The evolution from PCIe 8GT/s signaling to 16GT/s is similar to that of PCIe 2.5GT/s to 5GT/s– primarily a new speed, negotiated at link initialization. However, in contrast to earlier data rates, getting to PCIe 16GT/s data rates requires a two-stage process. First, the link is brought up to 8GT/s using the familiar 4-phase equalization process, then the same 4-phase process is repeated while running 8GT/s rate to switch to 16GT/s rate. This requires some new arcs on the PCIe link state machine, but is re-using methods now well-proven in PCIe 8GT/s. The 128/130 encoding scheme from PCIe 8GT/s is used at PCIe 16GT/s data rates, so designers can re-use virtually all of that logic. Naturally designers need to make some minor changes to the main protocol state machine, the Link Training and Status State Machine (LTSSM), to accommodate the new equalization. A few other minor symbol and test pattern tweaks are specified to ease operation at the higher speed, but overall a PCIe 4.0 16GT/s link will look almost unchanged to those familiar with 8GT/s operation.
One concern raised during development of the PCIe 4.0 specification was that certain devices with specific workloads might not be able to fully utilize the 16GT/s data rate with the existing limits on credits and outstanding transactions. To address this, the Draft 0.7 expanded the Tagfield in the PCIe 4.0 packet header from 8-bits to 10-bits. Note that one combination of the new bits is reserved to help detect erroneous hierarchy configurations, for a total of 768 tags available. All devices implementing 16GT/s signaling are required to support receiving 10-bit tags, but may choose whether or not to generate them based on their own needs. Therefore, all designers of PCIe 4.0 16GT/s devices will need to expand their received tag-tracking logic to handle the larger tags, but they can continue to rely on header credits to throttle the total number of simultaneous requests they must accept.
To support full utilization of the additional tags, the PCIe 4.0 specification defines a scaling scheme for the flow-control credit mechanism. Devices requiring more credit than previously available can now advertise a scaling factor of 4x or 16x whereby each numeric credit in the protocol actually represents 4 or 16 credits respectively. Here again, all devices implementing PCIe 4.0 16GT/s are required to support their link partner scaling by 4x or 16x, but are permitted to use 1x scaling for their own credits if desired. Using the new scaling factors, PCIe 3.1’s maximum of 127 header credits can be extended to 508 (using 4x scaling) or 2,032 (using 16x scaling) – independently for each Posted (PH), Non-Posted (NPH) or Completion (CPLH) credit type. Likewise, data credits can grow from PCIe 3.1’s 2,047 (~32KB) to 8,188 (~128KB) or 32,752 (~512KB) using 4x or 16x scaling respectively for each Posted (PD), Non-Posted (NPD) or Completion (CPLD) credit type.
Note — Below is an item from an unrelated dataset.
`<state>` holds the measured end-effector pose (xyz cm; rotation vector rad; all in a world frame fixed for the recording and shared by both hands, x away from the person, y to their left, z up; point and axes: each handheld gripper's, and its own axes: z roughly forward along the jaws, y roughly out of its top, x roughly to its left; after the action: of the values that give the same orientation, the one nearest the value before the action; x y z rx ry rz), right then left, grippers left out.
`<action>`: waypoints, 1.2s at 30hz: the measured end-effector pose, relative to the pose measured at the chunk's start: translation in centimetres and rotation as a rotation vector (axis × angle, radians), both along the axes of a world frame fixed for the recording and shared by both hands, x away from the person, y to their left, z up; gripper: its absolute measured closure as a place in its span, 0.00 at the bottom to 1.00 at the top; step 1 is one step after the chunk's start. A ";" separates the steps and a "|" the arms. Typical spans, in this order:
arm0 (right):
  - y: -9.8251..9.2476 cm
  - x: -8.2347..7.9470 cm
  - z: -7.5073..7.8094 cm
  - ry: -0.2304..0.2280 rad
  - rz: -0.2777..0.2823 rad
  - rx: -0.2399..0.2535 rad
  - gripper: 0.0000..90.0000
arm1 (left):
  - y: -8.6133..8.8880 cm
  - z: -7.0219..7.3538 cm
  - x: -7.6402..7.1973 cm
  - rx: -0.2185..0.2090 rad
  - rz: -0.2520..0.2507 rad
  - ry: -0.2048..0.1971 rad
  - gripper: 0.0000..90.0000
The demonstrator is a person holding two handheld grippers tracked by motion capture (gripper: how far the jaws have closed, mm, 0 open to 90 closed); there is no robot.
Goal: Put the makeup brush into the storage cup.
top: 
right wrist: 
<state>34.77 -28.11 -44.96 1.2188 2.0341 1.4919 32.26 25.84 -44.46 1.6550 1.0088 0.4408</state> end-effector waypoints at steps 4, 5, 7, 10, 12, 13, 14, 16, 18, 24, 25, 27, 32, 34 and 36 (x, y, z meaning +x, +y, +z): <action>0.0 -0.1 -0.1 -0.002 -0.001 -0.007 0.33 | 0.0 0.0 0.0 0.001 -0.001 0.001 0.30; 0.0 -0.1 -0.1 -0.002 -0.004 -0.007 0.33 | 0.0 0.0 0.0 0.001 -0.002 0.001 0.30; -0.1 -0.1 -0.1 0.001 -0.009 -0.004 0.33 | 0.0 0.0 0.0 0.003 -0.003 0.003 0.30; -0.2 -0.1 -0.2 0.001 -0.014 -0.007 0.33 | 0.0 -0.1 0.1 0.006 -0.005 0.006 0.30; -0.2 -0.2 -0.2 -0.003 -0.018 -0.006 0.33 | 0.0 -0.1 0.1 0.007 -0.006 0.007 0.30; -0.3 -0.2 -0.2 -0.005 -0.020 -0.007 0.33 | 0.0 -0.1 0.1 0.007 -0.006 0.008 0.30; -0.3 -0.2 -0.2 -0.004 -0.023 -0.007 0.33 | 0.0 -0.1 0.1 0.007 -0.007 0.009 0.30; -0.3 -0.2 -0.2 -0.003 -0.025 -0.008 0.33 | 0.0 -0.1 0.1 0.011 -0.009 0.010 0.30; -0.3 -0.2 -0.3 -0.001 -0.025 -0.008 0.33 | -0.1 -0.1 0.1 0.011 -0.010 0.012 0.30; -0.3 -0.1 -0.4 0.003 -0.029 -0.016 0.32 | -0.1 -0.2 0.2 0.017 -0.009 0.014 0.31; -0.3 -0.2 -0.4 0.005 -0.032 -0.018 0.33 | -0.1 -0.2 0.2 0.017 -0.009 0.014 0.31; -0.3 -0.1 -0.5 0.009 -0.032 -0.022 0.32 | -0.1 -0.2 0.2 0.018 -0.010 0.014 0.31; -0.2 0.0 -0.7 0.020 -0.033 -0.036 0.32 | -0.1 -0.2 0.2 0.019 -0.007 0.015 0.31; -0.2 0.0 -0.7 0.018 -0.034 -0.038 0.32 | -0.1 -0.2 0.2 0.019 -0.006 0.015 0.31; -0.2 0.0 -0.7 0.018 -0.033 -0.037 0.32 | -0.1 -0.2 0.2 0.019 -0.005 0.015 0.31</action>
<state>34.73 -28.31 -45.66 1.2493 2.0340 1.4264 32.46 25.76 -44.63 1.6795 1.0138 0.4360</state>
Probably the most significant item introduced by the 0.7 draft is “Lane Margining at the Receiver.” This feature uses software that runs on the PCIe system board to evaluate how much margin exists in each lane of the PCIe channel, or put another way, how close a given lane is to failing to transfer data reliably. The specification defines a set of registers and a basic command set whereby the host software can instruct each receiver in a PCIe channel to move its sampling point in time (and optionally voltage) to determine roughly how wide (and optionally how high) the signal eye is at the receiver. A critical distinction is that this feature is intended for use as a system diagnostic/evaluation tool to provide an approximate measurement of the PCIe channel and not a measurement of the receiver. Also significant is the fact that supporting Lane Margining is required of all devices supporting PCIe 4.0 16GT/s but use of Lane Margining is not required to run at 16GT/s. Lastly, implementation of this feature in an SoC requires close cooperation between a PCIe 4.0 16GT/s controller and 16GT/s PHY.